- WORK ORDER
The data must be copied over exactly and in full.

- SUPPLIED DATA
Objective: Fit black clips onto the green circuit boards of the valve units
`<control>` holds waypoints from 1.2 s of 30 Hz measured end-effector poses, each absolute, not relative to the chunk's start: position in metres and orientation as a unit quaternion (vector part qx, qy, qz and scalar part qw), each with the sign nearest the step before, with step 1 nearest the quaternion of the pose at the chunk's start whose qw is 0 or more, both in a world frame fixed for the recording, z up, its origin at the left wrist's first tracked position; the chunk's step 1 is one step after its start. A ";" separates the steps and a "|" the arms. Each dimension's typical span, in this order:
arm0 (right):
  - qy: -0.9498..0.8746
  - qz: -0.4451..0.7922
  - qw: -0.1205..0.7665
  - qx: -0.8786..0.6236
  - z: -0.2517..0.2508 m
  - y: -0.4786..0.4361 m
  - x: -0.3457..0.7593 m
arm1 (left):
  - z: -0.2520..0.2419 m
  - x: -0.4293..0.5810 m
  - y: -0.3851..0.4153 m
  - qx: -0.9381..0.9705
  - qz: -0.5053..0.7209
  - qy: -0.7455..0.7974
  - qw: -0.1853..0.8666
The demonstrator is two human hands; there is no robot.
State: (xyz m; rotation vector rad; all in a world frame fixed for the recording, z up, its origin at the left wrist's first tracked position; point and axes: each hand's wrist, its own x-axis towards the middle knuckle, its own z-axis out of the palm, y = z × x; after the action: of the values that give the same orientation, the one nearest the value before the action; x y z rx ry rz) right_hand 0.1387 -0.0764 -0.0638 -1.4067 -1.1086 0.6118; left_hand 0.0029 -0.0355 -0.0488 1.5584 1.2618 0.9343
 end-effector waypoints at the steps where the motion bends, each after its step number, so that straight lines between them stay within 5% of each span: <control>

- RESPONSE AREA
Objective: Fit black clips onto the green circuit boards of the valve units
`<control>` holds waypoints from 1.2 s of 30 Hz measured end-effector poses, each absolute, not relative to the chunk's start: position in metres and orientation as a unit quaternion (vector part qx, qy, qz and scalar part qw), each with the sign nearest the step before, with step 1 nearest the quaternion of the pose at the chunk's start whose qw is 0 or more, both in a world frame fixed for the recording, z up, its origin at the left wrist's first tracked position; the chunk's step 1 is one step after its start. A ";" separates the steps and a "|" the arms. Each dimension's typical span, in this order:
arm0 (right):
  - qy: -0.9498..0.8746
  - qz: -0.4451..0.7922
  - qw: -0.1205..0.7665
  - qx: -0.8786..0.6236
  - z: -0.2517..0.2508 m
  - y: -0.4786..0.4361 m
  - x: -0.3457..0.7593 m
arm1 (left):
  - z: -0.2520..0.2419 m
  - x: -0.4293..0.5810 m
  - y: -0.3851..0.4153 m
  - qx: -0.9381..0.9705
  - qz: -0.5053..0.7209
  - qy: -0.7455..0.7974
  - qw: -0.1853..0.8666
The demonstrator is two human hands; there is no robot.
State: (xyz m; rotation vector rad; all in a world frame fixed for the recording, z up, its origin at the left wrist's first tracked position; point and axes: each hand's wrist, its own x-axis towards the middle knuckle, its own z-axis out of the palm, y = z × x; after the action: of the values that give the same orientation, the one nearest the value before the action; x y z rx ry rz) right_hand 0.1387 -0.0764 -0.0638 -1.4067 -1.1086 0.6118; left_hand 0.0029 -0.0355 -0.0488 1.5584 1.2618 0.9343
 end-effector waypoints at the steps where the motion bends, each after its step number, so that straight lines between them stay within 5% of each span: <control>

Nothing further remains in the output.